Peay received the Ortiz letter Thursday, the same day Glenn A. Chin, 46, was arraigned in U.S. District Court in Boston on a mail fraud charge. Chin, who entered a not guilty plea and was released on bond, was a supervising pharmacist for the now shuttered New England Compounding Center, the firm blamed for the 2012 outbreak that killed 64 patients and sickened 751.
In the letter, Ortiz wrote that Chin's arrest came because federal officials learned of his plans leave the country. The suburban Boston resident was arrested at Logan International Airport as he was preparing to board a flight to China.
"The federal criminal investigation of Mr. Chin and others remains very active ongoing," Ortiz stated in the letter, adding that the arrest "does not signify the end of the investigation."

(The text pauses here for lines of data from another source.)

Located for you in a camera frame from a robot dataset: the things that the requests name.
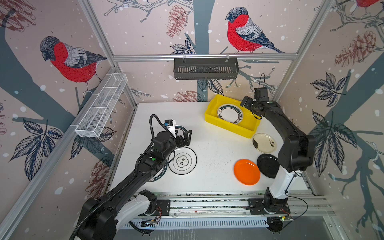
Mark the green red rimmed white plate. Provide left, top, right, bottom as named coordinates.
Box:
left=217, top=104, right=244, bottom=125

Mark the orange plate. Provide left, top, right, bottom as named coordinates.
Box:
left=234, top=159, right=261, bottom=186

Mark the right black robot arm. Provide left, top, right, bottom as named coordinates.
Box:
left=240, top=94, right=316, bottom=212

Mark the green lettered plate under arm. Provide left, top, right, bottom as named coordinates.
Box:
left=149, top=175, right=164, bottom=183

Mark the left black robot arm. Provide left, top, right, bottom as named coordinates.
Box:
left=70, top=130, right=192, bottom=240

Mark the yellow plastic bin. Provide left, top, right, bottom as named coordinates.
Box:
left=205, top=95, right=261, bottom=139

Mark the cream plate with dark patch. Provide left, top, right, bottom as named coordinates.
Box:
left=252, top=133, right=277, bottom=154

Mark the black plate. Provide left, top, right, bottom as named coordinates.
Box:
left=257, top=154, right=280, bottom=179

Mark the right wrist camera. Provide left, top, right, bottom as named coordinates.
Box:
left=254, top=88, right=270, bottom=102

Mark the left black corrugated cable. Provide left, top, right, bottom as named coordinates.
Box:
left=68, top=113, right=169, bottom=240

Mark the black wall basket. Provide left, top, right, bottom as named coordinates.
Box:
left=174, top=58, right=239, bottom=80

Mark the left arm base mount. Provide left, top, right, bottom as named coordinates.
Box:
left=139, top=200, right=171, bottom=217

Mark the white wire mesh shelf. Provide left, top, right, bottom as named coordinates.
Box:
left=75, top=73, right=128, bottom=138

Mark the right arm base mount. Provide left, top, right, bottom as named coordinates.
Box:
left=247, top=198, right=291, bottom=215

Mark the right thin black cable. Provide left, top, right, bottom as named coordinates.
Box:
left=278, top=172, right=309, bottom=224

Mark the aluminium mounting rail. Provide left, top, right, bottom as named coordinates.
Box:
left=158, top=194, right=336, bottom=218

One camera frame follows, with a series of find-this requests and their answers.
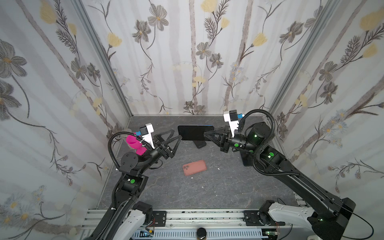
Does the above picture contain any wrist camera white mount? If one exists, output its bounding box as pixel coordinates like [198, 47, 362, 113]
[223, 110, 245, 135]
[136, 124, 155, 149]

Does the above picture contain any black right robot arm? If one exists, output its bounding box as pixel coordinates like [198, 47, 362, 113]
[204, 109, 356, 240]

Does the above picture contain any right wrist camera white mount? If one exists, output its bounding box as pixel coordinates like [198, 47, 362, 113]
[223, 110, 245, 135]

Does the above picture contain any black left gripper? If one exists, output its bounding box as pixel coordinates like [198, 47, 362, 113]
[136, 129, 179, 176]

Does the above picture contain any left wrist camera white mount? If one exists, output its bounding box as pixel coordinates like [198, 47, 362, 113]
[136, 124, 155, 149]

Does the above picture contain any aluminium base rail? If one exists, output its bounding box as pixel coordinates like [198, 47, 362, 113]
[80, 208, 329, 232]

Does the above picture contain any salmon pink phone case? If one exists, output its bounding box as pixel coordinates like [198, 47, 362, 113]
[183, 160, 207, 176]

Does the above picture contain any pink silicone cup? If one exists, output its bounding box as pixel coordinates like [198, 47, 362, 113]
[126, 135, 147, 156]

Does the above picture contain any black round knob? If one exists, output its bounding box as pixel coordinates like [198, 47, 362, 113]
[196, 228, 207, 240]

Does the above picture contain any white slotted cable duct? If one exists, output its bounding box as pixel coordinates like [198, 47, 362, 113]
[131, 229, 269, 240]

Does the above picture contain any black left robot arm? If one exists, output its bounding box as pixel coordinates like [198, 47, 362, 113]
[88, 130, 182, 240]

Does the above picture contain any black phone case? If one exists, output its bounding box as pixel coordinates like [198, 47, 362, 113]
[193, 141, 207, 149]

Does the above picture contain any black smartphone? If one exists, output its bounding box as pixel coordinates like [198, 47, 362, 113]
[178, 125, 215, 141]

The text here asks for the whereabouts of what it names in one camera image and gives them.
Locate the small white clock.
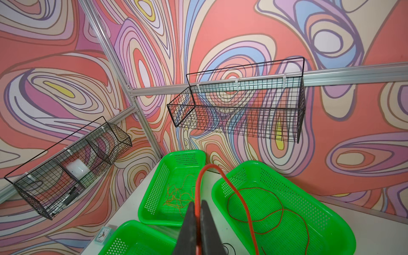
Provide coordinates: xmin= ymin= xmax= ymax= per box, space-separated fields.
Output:
xmin=94 ymin=226 xmax=114 ymax=245

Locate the green basket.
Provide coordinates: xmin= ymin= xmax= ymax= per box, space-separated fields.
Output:
xmin=99 ymin=220 xmax=176 ymax=255
xmin=138 ymin=150 xmax=206 ymax=227
xmin=211 ymin=160 xmax=356 ymax=255

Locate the white bowl in basket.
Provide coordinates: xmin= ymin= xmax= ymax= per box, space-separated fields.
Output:
xmin=66 ymin=159 xmax=90 ymax=180

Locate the green basket back left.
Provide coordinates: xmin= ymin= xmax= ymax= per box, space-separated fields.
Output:
xmin=138 ymin=150 xmax=206 ymax=227

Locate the orange cable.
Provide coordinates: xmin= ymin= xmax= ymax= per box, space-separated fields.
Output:
xmin=163 ymin=173 xmax=197 ymax=209

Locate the red cable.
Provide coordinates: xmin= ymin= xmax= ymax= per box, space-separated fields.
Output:
xmin=195 ymin=164 xmax=260 ymax=255
xmin=227 ymin=187 xmax=310 ymax=255

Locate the black wire basket left wall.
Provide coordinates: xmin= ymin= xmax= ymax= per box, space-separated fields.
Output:
xmin=4 ymin=117 xmax=132 ymax=220

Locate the green basket front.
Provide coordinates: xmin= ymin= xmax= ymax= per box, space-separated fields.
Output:
xmin=99 ymin=220 xmax=176 ymax=255

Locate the black wire basket wall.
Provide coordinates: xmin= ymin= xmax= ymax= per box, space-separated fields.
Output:
xmin=167 ymin=56 xmax=307 ymax=142
xmin=4 ymin=117 xmax=132 ymax=220

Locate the black wire basket back wall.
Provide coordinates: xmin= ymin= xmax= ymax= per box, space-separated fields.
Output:
xmin=167 ymin=56 xmax=307 ymax=142

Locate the black marker pen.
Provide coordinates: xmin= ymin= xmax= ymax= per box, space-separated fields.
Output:
xmin=52 ymin=187 xmax=79 ymax=211

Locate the green basket back right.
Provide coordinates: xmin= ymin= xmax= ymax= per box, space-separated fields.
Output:
xmin=211 ymin=160 xmax=356 ymax=255

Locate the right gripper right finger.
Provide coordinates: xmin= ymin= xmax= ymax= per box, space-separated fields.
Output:
xmin=199 ymin=200 xmax=226 ymax=255

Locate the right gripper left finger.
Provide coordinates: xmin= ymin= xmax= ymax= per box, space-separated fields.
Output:
xmin=172 ymin=202 xmax=198 ymax=255

In a five-page indictment filed earlier this week, a grand jury charged that Chin not only personally compounded tainted steroids, but supervised others who he instructed to certify that the drugs were sterile and fit for injection into patients.
State and federal officials eventually concluded thousands of vials of the NECC steroids were tainted with fungus due to unsanitary conditions at its Massachusetts facility, where Chin was in charge of sterility.
The letter also notified victims that they can monitor the progress in the case on-line or by phone by utilizing a unique sign-on and password to a victims service center.
Peay said she was pleased to learn that the investigation is continuing and that she already had signed up to get continuing updates..
Peay was administered doses of the steroid, methylprednisolone acetate, at the Saint Thomas Outpatient Neurosurgical Center. She has been hospitalized on multiple occasions for the fungal meningitis she subsequently contracted.